L’usure est aussi externe. L’usure peut naître d’une innovation concurrente : un concept d’émission est perçu comme usé quand des propositions nouvelles plus adaptées, plus innovantes le rendent obsolète. Il est donc essentiel de bien connaître la concurrence, d’observer comment les codes de l’écriture télévisuelle évoluent, comment les formats s’hybrident, se transforment et quels sont les nouveaux thèmes qui apparaissent. Le planning stratégique, le benchmark sont des outils trop peu employés dans l’univers des médias, qui donnent l’impression, comme dans l’information par exemple, de reposer sur des manières de faire et de savoir-faire immuable, alors qu’au contraire les choses bougent et que les formes, qu’on a tendance à naturaliser, changent.

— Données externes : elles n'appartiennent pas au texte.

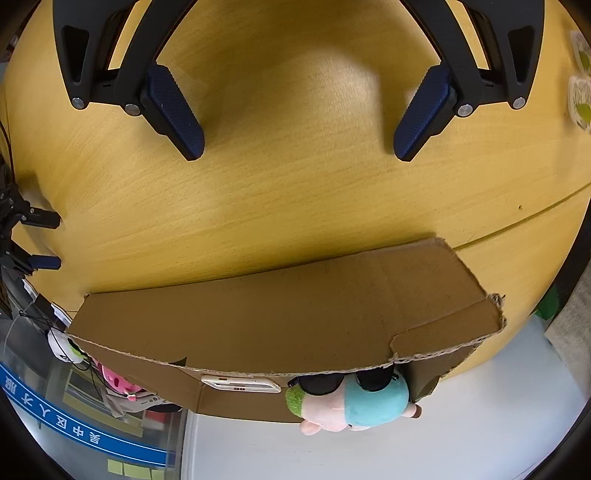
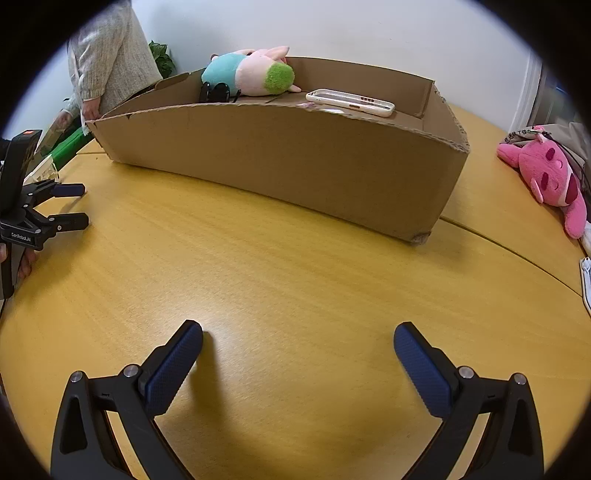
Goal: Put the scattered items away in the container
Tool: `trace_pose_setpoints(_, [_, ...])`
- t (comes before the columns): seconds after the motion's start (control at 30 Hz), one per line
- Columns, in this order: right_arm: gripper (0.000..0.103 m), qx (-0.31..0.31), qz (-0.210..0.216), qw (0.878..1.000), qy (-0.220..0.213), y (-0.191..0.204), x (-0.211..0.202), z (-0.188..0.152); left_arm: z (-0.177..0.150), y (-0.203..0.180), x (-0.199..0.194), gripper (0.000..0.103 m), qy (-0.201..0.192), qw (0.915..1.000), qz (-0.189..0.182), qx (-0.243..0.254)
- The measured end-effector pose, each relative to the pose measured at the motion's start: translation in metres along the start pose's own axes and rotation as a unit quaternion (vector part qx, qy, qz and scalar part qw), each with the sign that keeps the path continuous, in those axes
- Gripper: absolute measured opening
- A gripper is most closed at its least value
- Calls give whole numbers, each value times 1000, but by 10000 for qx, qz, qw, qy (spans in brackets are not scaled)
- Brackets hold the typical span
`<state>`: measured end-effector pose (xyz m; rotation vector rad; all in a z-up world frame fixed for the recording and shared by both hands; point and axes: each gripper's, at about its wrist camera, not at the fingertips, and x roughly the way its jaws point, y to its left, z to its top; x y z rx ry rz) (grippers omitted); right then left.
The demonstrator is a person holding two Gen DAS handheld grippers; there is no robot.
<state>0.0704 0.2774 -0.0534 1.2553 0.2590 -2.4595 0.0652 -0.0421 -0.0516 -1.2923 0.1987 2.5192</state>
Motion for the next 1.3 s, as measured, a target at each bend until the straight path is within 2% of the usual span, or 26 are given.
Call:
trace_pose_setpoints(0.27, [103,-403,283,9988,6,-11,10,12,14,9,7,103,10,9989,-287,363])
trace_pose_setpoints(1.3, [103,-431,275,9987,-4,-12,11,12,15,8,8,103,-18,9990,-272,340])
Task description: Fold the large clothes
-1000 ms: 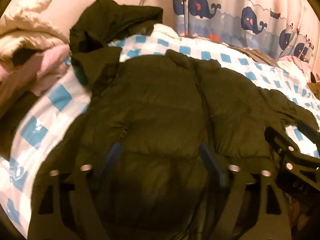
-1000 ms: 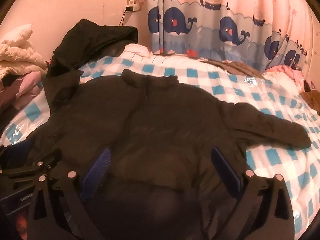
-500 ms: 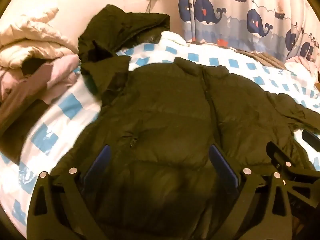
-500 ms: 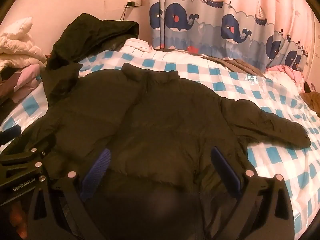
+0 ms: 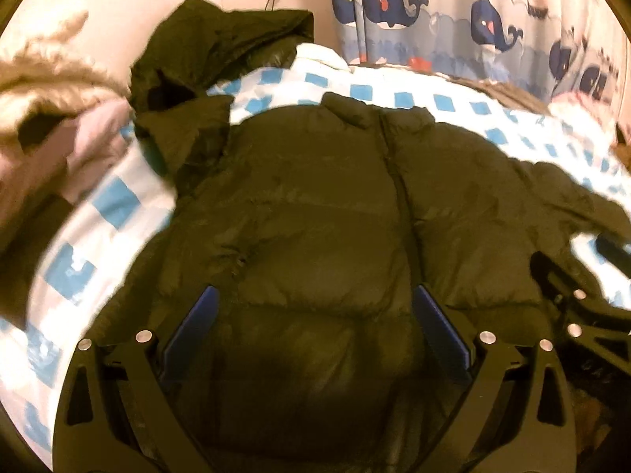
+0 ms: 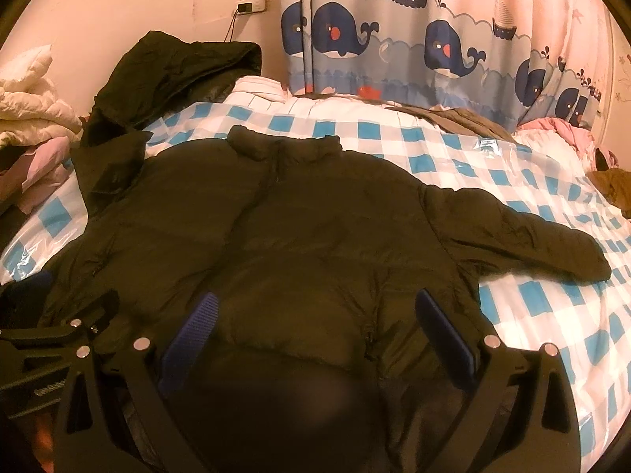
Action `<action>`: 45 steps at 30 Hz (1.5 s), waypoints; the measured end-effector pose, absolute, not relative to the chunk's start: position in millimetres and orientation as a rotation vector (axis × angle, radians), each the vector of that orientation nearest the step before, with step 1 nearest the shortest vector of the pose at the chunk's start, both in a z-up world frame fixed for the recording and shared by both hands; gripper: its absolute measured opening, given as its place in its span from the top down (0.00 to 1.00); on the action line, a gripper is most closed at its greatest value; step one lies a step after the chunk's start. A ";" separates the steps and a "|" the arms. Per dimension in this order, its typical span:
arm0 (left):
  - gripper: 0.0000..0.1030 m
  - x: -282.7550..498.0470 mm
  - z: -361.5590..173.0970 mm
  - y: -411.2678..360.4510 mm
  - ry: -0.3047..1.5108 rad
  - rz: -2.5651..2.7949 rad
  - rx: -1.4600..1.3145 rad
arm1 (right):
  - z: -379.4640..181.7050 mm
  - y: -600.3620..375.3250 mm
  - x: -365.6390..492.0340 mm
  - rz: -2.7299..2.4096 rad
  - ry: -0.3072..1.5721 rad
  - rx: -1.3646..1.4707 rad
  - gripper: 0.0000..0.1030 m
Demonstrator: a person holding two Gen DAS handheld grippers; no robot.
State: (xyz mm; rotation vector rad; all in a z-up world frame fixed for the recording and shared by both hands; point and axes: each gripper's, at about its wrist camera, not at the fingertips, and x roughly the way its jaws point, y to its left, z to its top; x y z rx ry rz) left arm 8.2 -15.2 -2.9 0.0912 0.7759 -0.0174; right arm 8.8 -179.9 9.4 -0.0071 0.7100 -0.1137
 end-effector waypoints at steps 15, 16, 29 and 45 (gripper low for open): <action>0.08 10.6 -2.6 -10.2 0.781 -0.022 0.081 | 5.9 -177.9 9.0 -0.111 0.712 -0.006 0.07; 0.08 11.1 -3.2 -10.0 0.783 -0.024 0.081 | 6.4 -178.6 9.2 -0.111 0.712 -0.005 0.07; 0.08 12.5 -6.1 -8.2 0.798 -0.025 0.069 | 5.8 -176.9 9.6 -0.118 0.709 -0.018 0.07; 0.08 13.9 -6.9 -7.1 0.800 -0.024 0.067 | 10.2 -173.2 6.7 -0.125 0.694 -0.050 0.07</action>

Nous retrouvons ici majoré le dilemme entre continuité et renouvellement. Car en télévision il y a aussi prime à la longévité : la durée peut être valorisée notamment dans les relations affectives qu’elle suscite. Dans le cadre d’une télévision relationnelle, la récurrence, la fidélité à un programme et surtout à une incarnation peut être perçue positivement et le jeunisme n’est pas toujours la bonne solution pas plus que le maintien ad vitam aeternam des vieilles gloires du PAF. Reste à savoir si la télévision relationnelle ne s’est elle-même pas usée ? De même la force des séries réside bien dans la continuité du lien créé avec des personnages qui vous accompagnent pour des dizaines d’heures et plusieurs années de programmation. La durée en soi est donc est un ressort de l’attachement télévisuel, durée qu’il faut savoir animer et vivifier de l’intérieur, dans l’écriture, le style, les thèmes, le ton et les codes visuels.

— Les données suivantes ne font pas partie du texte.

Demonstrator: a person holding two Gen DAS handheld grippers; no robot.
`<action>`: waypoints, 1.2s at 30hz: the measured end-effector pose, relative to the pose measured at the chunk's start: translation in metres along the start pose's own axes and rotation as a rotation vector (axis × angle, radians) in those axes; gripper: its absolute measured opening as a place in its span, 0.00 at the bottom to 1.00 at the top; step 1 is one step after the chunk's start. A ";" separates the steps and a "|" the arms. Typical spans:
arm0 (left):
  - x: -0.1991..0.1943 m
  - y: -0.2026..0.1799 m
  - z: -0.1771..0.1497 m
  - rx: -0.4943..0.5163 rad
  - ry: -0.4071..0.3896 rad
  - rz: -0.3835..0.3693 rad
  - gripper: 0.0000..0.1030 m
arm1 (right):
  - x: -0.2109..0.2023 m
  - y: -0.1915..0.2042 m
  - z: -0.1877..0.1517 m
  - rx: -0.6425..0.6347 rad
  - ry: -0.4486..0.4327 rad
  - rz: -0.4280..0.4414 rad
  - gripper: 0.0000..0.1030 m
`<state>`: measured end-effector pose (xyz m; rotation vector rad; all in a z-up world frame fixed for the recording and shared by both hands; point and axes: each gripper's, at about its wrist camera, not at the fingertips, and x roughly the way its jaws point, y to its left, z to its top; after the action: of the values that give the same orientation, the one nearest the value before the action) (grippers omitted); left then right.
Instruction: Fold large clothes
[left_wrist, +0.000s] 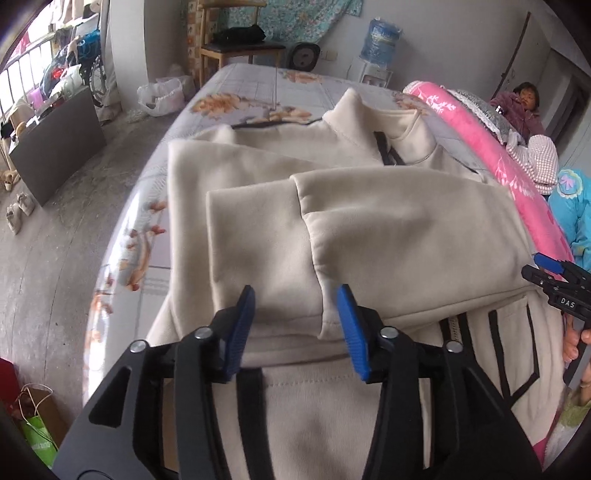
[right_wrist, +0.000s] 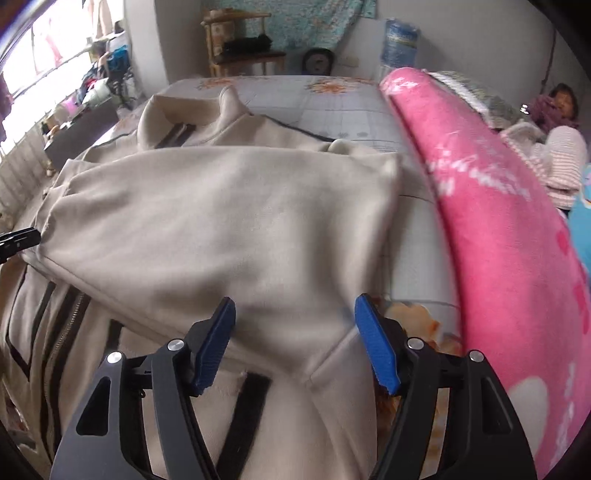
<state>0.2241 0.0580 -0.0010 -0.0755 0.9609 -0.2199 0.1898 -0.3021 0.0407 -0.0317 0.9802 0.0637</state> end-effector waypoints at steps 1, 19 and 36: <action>-0.010 0.000 -0.003 0.008 -0.018 0.000 0.53 | -0.012 0.002 -0.004 0.012 -0.010 0.038 0.64; -0.059 -0.042 -0.147 0.155 0.044 0.145 0.82 | -0.076 0.102 -0.144 0.053 0.030 -0.017 0.86; -0.132 0.022 -0.186 0.008 -0.097 0.201 0.85 | -0.066 0.101 -0.154 0.098 -0.005 -0.067 0.94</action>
<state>0.0020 0.1147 -0.0052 0.0182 0.8641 -0.0341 0.0184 -0.2129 0.0098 0.0256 0.9752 -0.0458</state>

Il est enfin important de distinguer les niveaux d’usure. De la chronique à la chaîne, en passant par le format ou le genre, tout peut s’user en télévision, comme d’ailleurs tout peut renaître et il faut savoir être attentif à chacun de ces niveaux simultanément. A un moment où on avait le sentiment d’avoir épuisé les ressorts du talent show en télé, The Voice a démontré qu’avec quelques idées fortes on pouvait continuer à surfer sur cette vague avec succès. Renouveler un format est d’ailleurs presque aussi difficile qu’en créer un.
Comment remédier à l’usure ?
Remédier à l’usure c’est d’abord être capable de la mesurer, on l’a dit, de l’évaluer en prêtant suffisamment attention avant qu’elle ne s’installe. Les outils qualitatifs, on l’a vu, sont de bons instruments par leur valeur anticipatoire. Les équipes de production doivent être capables, presque en continu, d’accoucher du programme, mais aussi de penser son devenir afin de pouvoir mettre en place des logiques de perduration. On évite l’usure par des évolutions internes, une adaptation, des évolutions constantes. Connaître les attentes de son public est donc un enjeu clé : perception de signaux faibles, mesures qualitatives, identification de nouveaux besoins. Ces attentes sont en évolution, influencées par les transformations culturelles et sociales et par celles des formes et des contenus proposés ailleurs. Il faut donc installer une culture de l’innovation permanente, sans pour autant privilégier obligatoirement une stratégie de rupture, souvent coûteuse et fatigante, ce qui explique notamment la recherche de la récurrence et de la stabilité chez les marques médias télévisuelles. Les grandes ruptures paradigmatiques et formelles sont rares et inscrites sur des cycles longs. La télé-réalité a changé la télévision ces vingt dernières années, l’écriture des séries modernes aussi, en offrant de nouveaux patrons formels, déclinés de mille façons. Mais les logiques de perduration sont importantes et les marques-programmes, à condition de savoir renouveler les contenus, sont des machines à échapper au temps. Face à l’usure consubstantielle, la marque-programme, conçue pour durer, sera mise en place pour conserver un capital symbolique par-delà le temps, au-delà de l’usure des contenus. Ainsi une émission peut continuer à exister au-delà de son animateur initial, de sa case habituelle de diffusion, de sa durée, de sa scénographie, voire peut renaître longtemps après avoir disparu, comme le montre la vague des formats nostalgiques qui font leur retour.
La notion de cycle
Reste donc la grande question. Où place-t-on l’effet de seuil dans le processus continu qu’est l’usure des offres télévisuelles ? Jusqu’où peut-on les laisser s’user avant de les remplacer ? A quel moment le cycle d’usure arrive-t-il à son terme ? Autrement dit, quand décider de sa fin ? Comment passe-t-on de l’habitude à la lassitude ? Et concrètement, quand choisit-on de remplacer une émission à l’antenne ? C’est le défi stratégique face à l’usure médiatique : comment trouver le bon équilibre entre la récurrence (confort, dimension affective, stabilité, mais qui risque de lasser) et l’innovation permanente (coûteuse en termes de temps et d’argent, mais qui permet de mettre à distance l’usure. Où se situer dans ce schéma général d’évolution qui s’applique si bien aux produits télévisuels ?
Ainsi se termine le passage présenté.